1.12.04

E se o 1 de Dezembro de 1640 não tivesse existido?

Imaginar, por artes de magia, que o calendário de 1640 tinha saltado uma folha: que a seguir a 30 de Novembro tinha vindo o 2 de Dezembro. Imaginar que não tinha ocorrido a restauração da independência que nos livrou da dinastia dos Filipes de Espanha. Especular, um exercício de imaginação que tenta perceber o que seria de nós como região de uma Espanha que então teria cumprido um objectivo que fermenta no mais recôndito do seu íntimo – abraçar todo o território da península ibérica.

É um desafio interessante. Mais pelo que de provocatório encerra, olhando para as sensibilidades nacionalistas que ainda fervilham pelo território pátrio, lembrando as desconfianças que vêm de uma história feita de antagonismos com os vizinhos do outro lado. Não é por acaso que continua vivo o adágio “de Espanha, nem bom vento nem bom casamento”.

O orgulho nacionalista ainda mobiliza muitas vontades. É tão poderoso que chega para desprezar juízos que apenas olhem para o bem-estar material das pessoas. Se fossemos parte integrante da Espanha desde 1580 não estaríamos com um nível de desenvolvimento idêntico ao da média espanhola? Não seria sinónimo de mais bem-estar para os cidadãos desta que seria uma região autónoma da Espanha imperial?

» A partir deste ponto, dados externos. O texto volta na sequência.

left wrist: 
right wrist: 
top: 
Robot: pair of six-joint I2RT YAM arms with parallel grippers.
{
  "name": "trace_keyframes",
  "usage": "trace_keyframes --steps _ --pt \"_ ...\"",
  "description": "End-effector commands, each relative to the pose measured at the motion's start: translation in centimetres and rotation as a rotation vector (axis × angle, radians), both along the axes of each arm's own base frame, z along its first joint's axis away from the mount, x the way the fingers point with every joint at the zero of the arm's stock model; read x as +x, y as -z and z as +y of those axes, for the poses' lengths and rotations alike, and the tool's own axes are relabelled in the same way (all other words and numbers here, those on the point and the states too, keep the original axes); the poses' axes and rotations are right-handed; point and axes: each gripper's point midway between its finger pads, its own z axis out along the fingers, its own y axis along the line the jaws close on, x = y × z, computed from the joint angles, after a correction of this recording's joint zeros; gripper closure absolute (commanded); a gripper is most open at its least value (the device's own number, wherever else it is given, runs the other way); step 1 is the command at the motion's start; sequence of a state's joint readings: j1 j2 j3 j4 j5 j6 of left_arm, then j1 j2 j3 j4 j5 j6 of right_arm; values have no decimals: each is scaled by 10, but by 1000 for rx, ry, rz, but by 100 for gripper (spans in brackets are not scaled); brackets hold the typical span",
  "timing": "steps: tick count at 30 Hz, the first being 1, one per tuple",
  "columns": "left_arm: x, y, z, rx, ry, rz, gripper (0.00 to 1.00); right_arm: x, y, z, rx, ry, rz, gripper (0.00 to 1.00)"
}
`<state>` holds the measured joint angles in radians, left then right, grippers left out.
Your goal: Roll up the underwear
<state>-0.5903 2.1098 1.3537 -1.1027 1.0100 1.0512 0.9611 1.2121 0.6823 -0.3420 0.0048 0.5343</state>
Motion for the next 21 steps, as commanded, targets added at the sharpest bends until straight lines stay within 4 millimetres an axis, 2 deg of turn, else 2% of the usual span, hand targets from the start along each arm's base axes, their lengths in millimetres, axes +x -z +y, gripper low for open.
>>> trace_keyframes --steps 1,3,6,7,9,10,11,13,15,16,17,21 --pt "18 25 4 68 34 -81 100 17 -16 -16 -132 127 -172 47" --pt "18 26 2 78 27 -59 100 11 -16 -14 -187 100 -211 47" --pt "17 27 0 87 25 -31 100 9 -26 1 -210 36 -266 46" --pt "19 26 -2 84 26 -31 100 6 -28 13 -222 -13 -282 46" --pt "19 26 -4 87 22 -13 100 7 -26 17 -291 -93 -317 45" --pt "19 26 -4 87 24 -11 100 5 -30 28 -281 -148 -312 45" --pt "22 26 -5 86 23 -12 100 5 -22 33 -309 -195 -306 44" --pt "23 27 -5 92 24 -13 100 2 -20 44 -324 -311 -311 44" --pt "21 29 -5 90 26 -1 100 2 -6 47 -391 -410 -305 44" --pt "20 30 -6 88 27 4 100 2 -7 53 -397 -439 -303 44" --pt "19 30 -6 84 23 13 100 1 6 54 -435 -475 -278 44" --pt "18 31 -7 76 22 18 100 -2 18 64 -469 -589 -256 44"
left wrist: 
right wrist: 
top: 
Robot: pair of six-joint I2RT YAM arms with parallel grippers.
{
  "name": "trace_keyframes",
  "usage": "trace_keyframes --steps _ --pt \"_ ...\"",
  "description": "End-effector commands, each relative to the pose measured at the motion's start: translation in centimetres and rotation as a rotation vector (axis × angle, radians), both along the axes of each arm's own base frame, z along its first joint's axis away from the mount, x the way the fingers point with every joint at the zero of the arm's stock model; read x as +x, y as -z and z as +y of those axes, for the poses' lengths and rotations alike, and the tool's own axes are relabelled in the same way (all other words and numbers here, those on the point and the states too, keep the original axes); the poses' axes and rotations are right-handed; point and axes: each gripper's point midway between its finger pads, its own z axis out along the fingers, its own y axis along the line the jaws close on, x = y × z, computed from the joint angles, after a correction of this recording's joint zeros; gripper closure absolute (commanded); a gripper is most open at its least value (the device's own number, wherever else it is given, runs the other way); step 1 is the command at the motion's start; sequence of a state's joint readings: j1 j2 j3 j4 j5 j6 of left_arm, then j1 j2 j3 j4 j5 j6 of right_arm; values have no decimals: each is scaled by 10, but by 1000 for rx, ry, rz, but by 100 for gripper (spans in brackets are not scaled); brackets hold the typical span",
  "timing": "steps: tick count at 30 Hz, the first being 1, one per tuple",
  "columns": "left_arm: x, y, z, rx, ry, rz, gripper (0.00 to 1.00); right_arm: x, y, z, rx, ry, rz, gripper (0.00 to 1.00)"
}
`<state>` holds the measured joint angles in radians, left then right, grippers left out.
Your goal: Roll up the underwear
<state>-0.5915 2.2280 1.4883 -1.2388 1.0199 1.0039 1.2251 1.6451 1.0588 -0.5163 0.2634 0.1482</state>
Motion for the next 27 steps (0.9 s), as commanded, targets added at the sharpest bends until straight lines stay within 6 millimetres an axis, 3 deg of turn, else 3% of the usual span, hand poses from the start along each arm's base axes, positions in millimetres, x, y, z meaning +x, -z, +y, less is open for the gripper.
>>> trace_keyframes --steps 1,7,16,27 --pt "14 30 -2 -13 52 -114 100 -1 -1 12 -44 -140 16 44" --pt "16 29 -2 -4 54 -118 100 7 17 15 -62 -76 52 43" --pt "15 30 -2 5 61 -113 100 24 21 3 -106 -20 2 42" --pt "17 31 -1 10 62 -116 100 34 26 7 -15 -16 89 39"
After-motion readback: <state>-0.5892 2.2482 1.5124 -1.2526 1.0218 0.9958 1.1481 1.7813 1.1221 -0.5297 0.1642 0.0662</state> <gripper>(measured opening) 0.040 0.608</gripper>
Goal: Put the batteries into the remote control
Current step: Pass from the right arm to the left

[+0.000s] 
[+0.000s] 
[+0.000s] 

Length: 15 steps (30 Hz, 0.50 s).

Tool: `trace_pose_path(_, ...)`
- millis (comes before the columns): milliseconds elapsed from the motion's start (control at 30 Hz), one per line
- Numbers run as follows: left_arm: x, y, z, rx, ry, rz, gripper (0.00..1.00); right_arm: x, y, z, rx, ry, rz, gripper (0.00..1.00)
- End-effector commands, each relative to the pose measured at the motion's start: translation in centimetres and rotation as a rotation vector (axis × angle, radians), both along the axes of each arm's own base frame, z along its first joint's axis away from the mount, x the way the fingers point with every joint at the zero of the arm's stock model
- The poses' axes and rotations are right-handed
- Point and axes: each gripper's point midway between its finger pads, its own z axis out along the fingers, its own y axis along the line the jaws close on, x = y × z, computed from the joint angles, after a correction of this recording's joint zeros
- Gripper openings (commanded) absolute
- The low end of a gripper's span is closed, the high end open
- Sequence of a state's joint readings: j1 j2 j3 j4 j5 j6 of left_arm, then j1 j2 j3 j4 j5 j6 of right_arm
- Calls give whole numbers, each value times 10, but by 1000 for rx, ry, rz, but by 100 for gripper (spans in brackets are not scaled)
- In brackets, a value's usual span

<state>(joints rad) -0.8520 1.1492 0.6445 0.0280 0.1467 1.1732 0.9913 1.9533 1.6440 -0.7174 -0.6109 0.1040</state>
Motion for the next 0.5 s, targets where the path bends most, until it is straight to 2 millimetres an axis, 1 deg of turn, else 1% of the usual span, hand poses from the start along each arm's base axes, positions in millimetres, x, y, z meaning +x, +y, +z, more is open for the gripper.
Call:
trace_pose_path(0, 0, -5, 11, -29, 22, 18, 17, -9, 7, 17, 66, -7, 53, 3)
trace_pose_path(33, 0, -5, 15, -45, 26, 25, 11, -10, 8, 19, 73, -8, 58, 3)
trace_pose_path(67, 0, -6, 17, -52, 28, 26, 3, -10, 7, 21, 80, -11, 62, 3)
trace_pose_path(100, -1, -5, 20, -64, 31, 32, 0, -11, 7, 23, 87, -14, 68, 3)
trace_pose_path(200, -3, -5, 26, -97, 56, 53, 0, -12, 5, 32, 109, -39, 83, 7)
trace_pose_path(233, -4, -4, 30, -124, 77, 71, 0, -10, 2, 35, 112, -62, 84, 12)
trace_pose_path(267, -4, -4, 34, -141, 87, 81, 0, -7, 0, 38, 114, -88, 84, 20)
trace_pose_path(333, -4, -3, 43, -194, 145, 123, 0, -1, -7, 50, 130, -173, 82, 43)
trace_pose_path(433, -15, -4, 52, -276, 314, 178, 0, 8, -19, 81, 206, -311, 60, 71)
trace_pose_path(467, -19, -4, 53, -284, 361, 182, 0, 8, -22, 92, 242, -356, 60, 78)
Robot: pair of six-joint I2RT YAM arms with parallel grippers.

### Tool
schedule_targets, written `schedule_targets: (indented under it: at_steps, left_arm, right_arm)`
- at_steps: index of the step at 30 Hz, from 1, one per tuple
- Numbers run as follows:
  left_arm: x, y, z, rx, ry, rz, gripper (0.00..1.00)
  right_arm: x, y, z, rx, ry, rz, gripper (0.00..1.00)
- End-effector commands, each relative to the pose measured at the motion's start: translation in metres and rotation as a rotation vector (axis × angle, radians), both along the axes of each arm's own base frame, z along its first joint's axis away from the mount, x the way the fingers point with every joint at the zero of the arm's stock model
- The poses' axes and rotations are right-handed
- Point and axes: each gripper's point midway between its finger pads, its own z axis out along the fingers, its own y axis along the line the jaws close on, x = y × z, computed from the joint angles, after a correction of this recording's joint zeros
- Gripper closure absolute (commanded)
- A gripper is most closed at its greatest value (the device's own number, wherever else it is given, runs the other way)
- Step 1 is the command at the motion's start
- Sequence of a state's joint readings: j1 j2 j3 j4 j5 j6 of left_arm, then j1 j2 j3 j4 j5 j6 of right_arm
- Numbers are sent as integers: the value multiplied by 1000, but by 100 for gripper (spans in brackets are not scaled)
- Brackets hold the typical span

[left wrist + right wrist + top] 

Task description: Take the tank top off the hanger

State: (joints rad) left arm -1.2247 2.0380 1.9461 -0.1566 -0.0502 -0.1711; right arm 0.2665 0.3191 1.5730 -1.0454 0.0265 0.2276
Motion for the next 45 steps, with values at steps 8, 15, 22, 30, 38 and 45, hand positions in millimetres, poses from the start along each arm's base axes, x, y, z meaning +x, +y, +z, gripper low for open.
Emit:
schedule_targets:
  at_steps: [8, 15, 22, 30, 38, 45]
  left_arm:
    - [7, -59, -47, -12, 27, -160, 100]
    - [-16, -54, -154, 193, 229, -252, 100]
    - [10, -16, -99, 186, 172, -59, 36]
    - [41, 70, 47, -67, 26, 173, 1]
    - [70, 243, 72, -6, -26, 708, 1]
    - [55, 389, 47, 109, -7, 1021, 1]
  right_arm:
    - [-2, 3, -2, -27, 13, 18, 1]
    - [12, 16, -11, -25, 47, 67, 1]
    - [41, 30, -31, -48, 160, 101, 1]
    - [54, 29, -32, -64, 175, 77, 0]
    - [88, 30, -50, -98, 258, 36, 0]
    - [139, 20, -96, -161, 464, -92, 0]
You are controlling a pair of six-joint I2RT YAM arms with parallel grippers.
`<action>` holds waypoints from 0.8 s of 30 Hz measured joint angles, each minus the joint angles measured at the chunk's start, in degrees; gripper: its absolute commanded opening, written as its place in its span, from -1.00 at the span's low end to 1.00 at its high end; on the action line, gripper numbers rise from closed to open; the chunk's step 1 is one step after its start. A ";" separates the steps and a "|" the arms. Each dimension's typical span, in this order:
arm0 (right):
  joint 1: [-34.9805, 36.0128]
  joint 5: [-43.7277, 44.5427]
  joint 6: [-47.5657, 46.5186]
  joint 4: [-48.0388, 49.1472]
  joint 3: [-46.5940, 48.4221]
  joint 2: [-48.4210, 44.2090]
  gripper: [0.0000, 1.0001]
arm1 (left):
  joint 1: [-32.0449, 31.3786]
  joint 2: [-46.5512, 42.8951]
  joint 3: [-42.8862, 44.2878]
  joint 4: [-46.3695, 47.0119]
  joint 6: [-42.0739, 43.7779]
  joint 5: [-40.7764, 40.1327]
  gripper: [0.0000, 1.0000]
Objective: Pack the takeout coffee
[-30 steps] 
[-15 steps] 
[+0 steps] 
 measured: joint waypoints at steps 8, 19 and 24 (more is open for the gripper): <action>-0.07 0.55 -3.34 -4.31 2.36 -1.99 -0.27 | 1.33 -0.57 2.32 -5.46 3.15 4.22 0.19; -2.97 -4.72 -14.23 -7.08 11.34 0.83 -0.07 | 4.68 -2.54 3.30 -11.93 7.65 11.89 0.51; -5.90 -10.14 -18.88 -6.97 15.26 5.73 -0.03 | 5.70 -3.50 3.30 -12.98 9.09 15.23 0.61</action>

As interrogações deixam escapar a vertente materialista, ofuscando os sentimentos de pertença que fazem de Portugal um país independente e garbosamente diferente da Espanha vizinha. Olha apenas para o bem-estar que a integração na Espanha poderia supor – partindo do pressuposto de que os mais de quatrocentos anos de destino comum seriam suficientes para obliterar as discriminações contra a região portuguesa, pelo seu passado de independência. Eis a pergunta que se impõe: estariam os portugueses dispostos a abdicar da independência do local onde se viram nascer em troca de mais bem-estar? Pergunta difícil de responder, até porque é intemporal – atravessa várias gerações, abrindo a hipótese das respostas serem variáveis de geração em geração.

Aposto que a esmagadora maioria dos portugueses daria um não à pergunta formulada. Independentemente de credos, condição social, nível de rendimento ou afinidades partidárias, temos inculcado o juízo da nossa identidade diferenciada. Somos diferentes dos espanhóis, desde logo porque falamos línguas diferentes. (Ignorando que há países multi-étnicos que falam línguas diferentes sem que seja um factor de desagregação do todo.) Qual o significado deste sentimento arreigado, numa era em que vai tendo aceitação a ideia do desenraizamento das pessoas, da crescente materialização das relações sociais, da volatilidade dos laços indentitários?

Na aparência, refulge aqui um paradoxo. Um paradoxo localizado que é, no entanto, explicado pelo peso acumulado da história. Factor decisivo: lembrar como é ensinada a história nos bancos da escola. Os feitos dos descobrimentos ainda são glorificados, a lembrar o povo grandioso que fomos no passado, a destapar a passadeira para as crianças perceberem, quando se fizerem adultos, como somos agora um povo deprimido (quando nos comparamos com esses antepassados). Mais importante, a história de Portugal está carregada de exemplos que moldam o subconsciente desde tenra idade: a Espanha aparece como o inimigo histórico. Contra a corrente, é difícil perceber que os tempos modernos não se compadecem com as ancestrais curvas da história. Porque o passado está feito e não volta a acontecer.

Hoje continuam presentes os sinais de animosidade. Continuamos a olhar com desconfiança para o vizinho do lado. Manifestamos preocupação pela invasão de empresas espanholas, pela compra de empresas portuguesas por capitais espanhóis, pelo mar de alimentos espanhóis nas prateleiras dos supermercados. Não temos a presença de espírito para calcular dois importantes aspectos: em tempos de globalização não faz sentido cada país achar-se isolado do resto do mundo; e esta invasão espanhola não periga a nossa tão querida soberania (com o que de incerto ela significa…), ela permite aumentar o bem-estar dos portugueses que, directa ou indirectamente, dela tiram partido (mais emprego; mais rendimentos; mais consumo, com preços mais favoráveis, etc.).

Impõe-se um pedido de desculpa pela heresia de tocar neste assunto logo no dia em que se festeja a restauração da independência. Apenas queria sublinhar como os sentimentos do passado merecem ser enterrados com o passado que fica distante nos tempos imemoriais. Verdade seja dita que, à excepção de uns poucos saudosistas (monárquicos – a quem, paradoxalmente, até devia interessar fazer parte da Espanha, pois sempre é uma monarquia…) e da iconoclastia oficial que obriga a comemorar o feriado, ele tem pouca importância. A não ser por significar um louvável dia de descanso!